Mikel Induráin posee esa presencia de los grandes rodadores, de los contrarrelojistas capaces de mover desarrollos que causan miedo en el


común de los mortales. Quizá por ahí deban ir los tiros de su futuro como ciclista, olvidándose un poco de las grandes pruebas por etapas que tan buena prensa tienen en nuestros lares dedicándose a un campo que parece estarle reservado: las clásicas. - ¿No te seduce el foguearte en pruebas como Paris-Roubaix o LiejaBastogne-Lieja? - Ya me gustaría, así te codeas con otros corredores y participas en otro tipo de pruebas, pero hay que ver cómo planteas la temporada porque también me gustaría estar en vueltas como la Ruta del Sol, Murcia o País Vasco.
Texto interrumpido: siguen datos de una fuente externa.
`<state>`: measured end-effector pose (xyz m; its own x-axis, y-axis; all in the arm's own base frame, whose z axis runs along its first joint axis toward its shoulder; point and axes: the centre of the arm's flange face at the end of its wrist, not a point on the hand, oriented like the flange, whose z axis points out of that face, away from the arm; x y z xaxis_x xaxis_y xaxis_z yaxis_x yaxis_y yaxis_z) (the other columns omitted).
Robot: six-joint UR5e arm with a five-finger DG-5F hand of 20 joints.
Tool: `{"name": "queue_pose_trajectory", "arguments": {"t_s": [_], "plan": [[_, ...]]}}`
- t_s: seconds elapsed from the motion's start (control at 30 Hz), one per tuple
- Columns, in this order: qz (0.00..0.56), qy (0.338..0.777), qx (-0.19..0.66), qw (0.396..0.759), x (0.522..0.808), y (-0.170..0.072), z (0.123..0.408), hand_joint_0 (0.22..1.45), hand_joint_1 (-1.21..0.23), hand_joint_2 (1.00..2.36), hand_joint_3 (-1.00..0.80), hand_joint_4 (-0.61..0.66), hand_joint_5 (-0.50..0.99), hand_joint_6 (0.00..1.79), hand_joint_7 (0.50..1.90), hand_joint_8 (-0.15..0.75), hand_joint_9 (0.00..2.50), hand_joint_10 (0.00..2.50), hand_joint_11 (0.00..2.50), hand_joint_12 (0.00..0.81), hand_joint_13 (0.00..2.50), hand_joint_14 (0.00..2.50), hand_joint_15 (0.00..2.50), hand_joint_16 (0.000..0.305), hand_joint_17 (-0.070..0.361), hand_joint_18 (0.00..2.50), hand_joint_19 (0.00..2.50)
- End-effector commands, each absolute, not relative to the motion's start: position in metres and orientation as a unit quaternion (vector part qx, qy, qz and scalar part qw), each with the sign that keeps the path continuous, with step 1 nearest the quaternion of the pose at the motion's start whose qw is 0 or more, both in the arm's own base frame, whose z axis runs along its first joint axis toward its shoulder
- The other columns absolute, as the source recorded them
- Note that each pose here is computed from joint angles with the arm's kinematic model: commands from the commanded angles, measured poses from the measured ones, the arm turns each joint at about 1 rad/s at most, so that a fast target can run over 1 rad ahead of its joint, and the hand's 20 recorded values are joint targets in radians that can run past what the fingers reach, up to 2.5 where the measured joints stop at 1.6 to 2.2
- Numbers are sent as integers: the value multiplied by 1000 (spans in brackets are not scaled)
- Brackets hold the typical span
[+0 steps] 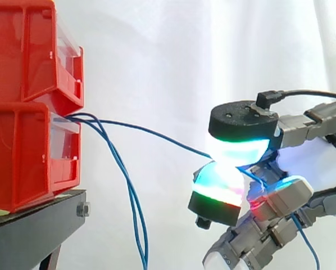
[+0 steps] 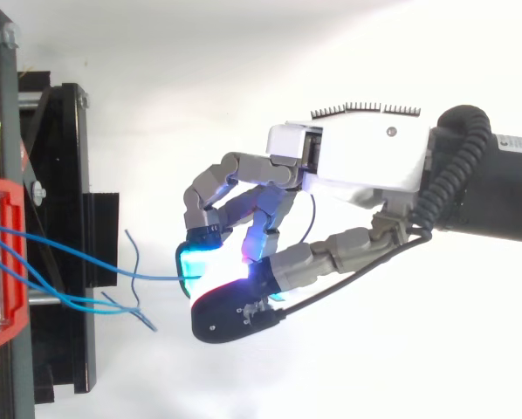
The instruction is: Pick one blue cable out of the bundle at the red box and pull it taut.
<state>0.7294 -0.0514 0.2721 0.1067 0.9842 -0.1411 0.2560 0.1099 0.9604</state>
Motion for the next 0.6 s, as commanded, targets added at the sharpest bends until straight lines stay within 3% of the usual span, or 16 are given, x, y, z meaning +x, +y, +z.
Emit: {"name": "queue_pose_trajectory", "arguments": {"t_s": [0.0,0.57], "plan": [[373,554,551,500,732,-50,274,596,-860,1018,-90,60,-78,891,1118,377,1143,210,1377,385,627,12,331,59,133,533,193],[377,550,549,503,733,-50,274,610,-872,1017,-85,75,-87,904,1093,372,1092,200,1361,382,603,13,331,59,132,519,185]]}}
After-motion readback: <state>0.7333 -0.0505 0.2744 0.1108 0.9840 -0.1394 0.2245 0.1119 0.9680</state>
Para las vueltas grandes debes tener muy claro lo que quieres y prepararte específicamente. - Si te decía lo de las clásicas era porque en la actualidad la prensa extranjera habla de tres españoles capaces de ganar una de estas pruebas: Gastón, Cabestany y tú. ¿Será el exponente del nuevo corredor español? - Hasta ahora, para poder confeccionar los calendarios, nos hemos fijado sólo en las vueltas grandes. Si le unes que el calendario español está bastante cargado pues ahí tienes la causa de que no participemos en las clásicas. Tienes razón cuando dices que por mi constitución me irían bien. Son carreras muy duras, no para escaladores como la Vuelta a España, sino más cuestión de fuerza y punta de velocidad. Para mi constituye un reto ver cómo me desenvuelvo en ellas. El reto está lanzado: contrarrelojista, rodador o clasicómano, un abanico de posibilidades se abre ante él. El porvenir estuvo en sus manos y lo agarró con fuerza, pero esto no es el final, más bien un peldaño en donde apoyarse y tomar aliento para seguir subiendo. La respuesta de aquí a unos años.